DE10305642A1 - Improved structural reaction injection molding process with pore reduction - Google Patents

Abstract

A structural reaction injection molding process involves placing a high volume glass mat in the mold prior to injecting the polyurethane. The high volume glass mat is placed in the mold at a location where bubbles and pores are likely to occur. The high-volume glass mat reduces the formation of bubbles and stabilizes the cell structure of the finished, molded component.

Description

The invention relates to processes for structural reaction Injection molding (SRIM), and especially one Structural reaction injection molding process, in which one Pore reduction occurs.
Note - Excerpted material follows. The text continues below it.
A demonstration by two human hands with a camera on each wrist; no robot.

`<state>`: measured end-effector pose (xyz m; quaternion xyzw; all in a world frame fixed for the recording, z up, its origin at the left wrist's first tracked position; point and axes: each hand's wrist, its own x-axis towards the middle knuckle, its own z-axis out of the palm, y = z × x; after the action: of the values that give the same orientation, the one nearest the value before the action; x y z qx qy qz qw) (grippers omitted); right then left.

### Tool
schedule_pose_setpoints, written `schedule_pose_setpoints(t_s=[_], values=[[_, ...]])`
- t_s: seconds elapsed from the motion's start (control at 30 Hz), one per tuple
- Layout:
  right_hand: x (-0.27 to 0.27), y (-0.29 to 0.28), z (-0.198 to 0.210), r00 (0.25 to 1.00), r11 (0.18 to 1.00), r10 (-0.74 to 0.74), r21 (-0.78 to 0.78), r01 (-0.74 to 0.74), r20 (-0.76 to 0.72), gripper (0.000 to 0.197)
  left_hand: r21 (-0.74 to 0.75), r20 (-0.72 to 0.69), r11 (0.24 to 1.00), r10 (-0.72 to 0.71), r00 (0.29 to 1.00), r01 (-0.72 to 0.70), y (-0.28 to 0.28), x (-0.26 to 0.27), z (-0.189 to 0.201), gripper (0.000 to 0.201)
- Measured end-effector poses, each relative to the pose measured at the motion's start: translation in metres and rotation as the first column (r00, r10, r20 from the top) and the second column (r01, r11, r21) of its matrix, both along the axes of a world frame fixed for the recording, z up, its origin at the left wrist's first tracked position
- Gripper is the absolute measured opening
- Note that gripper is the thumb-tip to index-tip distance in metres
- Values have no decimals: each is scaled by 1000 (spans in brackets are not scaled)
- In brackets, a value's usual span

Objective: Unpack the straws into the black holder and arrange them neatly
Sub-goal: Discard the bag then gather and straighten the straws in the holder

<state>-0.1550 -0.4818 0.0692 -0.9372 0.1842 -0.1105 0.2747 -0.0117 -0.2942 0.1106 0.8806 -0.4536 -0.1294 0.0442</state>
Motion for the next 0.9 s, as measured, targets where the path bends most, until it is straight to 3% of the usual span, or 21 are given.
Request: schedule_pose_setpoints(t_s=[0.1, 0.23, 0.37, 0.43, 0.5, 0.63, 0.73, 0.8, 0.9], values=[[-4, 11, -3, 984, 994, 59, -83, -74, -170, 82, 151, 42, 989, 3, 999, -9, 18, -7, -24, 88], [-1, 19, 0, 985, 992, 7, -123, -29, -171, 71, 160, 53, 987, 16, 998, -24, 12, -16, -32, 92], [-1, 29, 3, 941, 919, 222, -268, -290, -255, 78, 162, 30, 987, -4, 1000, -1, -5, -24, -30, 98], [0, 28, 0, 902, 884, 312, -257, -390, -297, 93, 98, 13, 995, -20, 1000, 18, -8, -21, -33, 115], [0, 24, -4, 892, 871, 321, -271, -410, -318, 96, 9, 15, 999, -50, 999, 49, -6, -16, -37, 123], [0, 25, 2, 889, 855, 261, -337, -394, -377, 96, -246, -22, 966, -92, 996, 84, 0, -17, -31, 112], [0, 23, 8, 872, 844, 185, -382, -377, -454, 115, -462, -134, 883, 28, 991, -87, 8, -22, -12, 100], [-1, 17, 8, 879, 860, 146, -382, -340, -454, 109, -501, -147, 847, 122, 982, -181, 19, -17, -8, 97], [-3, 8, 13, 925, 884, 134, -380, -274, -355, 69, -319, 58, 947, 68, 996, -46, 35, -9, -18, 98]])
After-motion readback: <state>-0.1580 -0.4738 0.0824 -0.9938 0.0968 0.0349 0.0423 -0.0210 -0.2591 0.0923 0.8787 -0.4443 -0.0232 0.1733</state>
The use of structural reaction injection molding processes Manufacture of various components in the manufacture used by airplanes and motor vehicles is on well known in this area. These plastic molded parts are In many applications it is extremely desirable because it are firm, light, dent-proof, and won't rust or corrode. Typical examples of manufacturing such components and, in particular, door panels for Motor vehicles are described by Altman et al in U.S. Patent 4,945,682 and Kobrehel U.S. Patent 5,927,020. Alternatively, Hipchen et al in U.S. Patent 4,386,983 Process for the preparation of a structural laminate, which at can be used in many different applications.

The current processes for molding plastic components rely on process parameters being set and to be controlled. Furthermore, usually a Vent used to vent trapped air. The Process window for SRIM doors or panels is very narrow, and leaves no changes to tools or Processes or changes in the thickness of material components to. The process window can also have shorter cycle times narrow due to the rapid gel formation of the polyurethane, in balance with the flow properties of the polyurethane, so that the mold cavity is filled before gel formation is finished.
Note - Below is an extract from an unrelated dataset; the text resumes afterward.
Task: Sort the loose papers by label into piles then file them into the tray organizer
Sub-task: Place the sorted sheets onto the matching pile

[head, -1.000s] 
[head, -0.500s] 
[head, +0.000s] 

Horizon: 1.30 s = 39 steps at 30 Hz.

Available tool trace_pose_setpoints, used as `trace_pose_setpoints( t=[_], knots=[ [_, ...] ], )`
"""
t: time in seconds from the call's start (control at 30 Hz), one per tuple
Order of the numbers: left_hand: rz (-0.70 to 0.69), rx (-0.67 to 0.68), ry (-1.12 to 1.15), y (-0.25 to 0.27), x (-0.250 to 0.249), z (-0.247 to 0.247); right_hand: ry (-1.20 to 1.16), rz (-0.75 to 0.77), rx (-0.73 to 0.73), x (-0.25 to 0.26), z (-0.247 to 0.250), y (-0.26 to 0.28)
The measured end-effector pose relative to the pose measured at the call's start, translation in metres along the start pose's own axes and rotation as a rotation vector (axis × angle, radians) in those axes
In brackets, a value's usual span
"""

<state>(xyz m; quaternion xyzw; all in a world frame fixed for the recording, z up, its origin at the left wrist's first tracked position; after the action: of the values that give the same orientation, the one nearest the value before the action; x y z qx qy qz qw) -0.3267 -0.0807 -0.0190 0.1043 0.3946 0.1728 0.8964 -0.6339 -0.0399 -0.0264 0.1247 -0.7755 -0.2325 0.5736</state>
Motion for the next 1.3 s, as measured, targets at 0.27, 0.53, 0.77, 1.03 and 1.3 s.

Another problem that arises is that when the injected polyurethane flows and gels begins to gas bubbles through the reaction of the polyol and others Hydroxyl groups are generated in the isocyanate available. The gas generated is between a cover film and the structural glass mat in the door composite captured. This trapped gas can then blow and Develop pores.

In addition to creating bubbles during the reaction air is also trapped by the Polyurethane feeder while dispensing the Polyurethane from the mixing head onto the mold surface. While the polyurethane is being delivered, the mixing head moved across the surface of the mold to close the mold cavity to fill. During this movement the mixing head occurs Turbulence. Turbulence is also caused by any projecting ribs in the shape. This Turbulence also leads to the formation of bubbles and pores in the component that is being molded. A pore formation can also on the basis of the casting program or casting pattern occur that is used to moisten the mold.

The SRIM process proposed here is based on the reduction of bubbles and pores and on providing shorter ones Cycle times directed.

The invention is an SRIM process for plastic components, in which a reduction in pores in the finished Product should be achieved. The process includes that Placing a high volume glass mat in the area of the Form in which the appearance of bubbles and pores in particular is likely before injecting the molding material into the mold cavity. The highly voluminous glass mat acts as Filter medium that destroys the gas bubbles that result from the Reaction of the polyol and the isocyanate and Feeding process arise.

In addition to destroying the gas bubbles generated, the highly voluminous glass mat as a cell stabilizer if the liquid polyurethane foam in the glass fiber construction in the Condition encapsulated before gelation and in the gelation state becomes. Encapsulating the polyurethane foam increases the Strength of the cell wall, which arises during the reaction, which prevents the cell structure from collapsing Forms pores. In addition to stabilizing the The highly voluminous glass mat can also be used as a cell structure Venting mechanism that controls the gas control let the shape escape.

An advantage of the invention is an SRIM process that pores in the molded component is reduced.

Another advantage of the invention is the arrangement of a high-volume glass mat in the mold cavity in one Area in which the appearance of bubbles and pores is likely.

Another advantage of the invention is the use of a highly voluminous glass mat that serves as a stabilizer when the liquid foam is encapsulated.

Another advantage of the invention is its use a highly voluminous glass mat, which as Venting mechanism is used to generate gas from the mold can escape.

The invention is illustrated below with reference to drawings illustrated embodiments explained in more detail what other advantages and features emerge. It shows:

Figure 1 is a plan view of the vacuum production of a thick film lid.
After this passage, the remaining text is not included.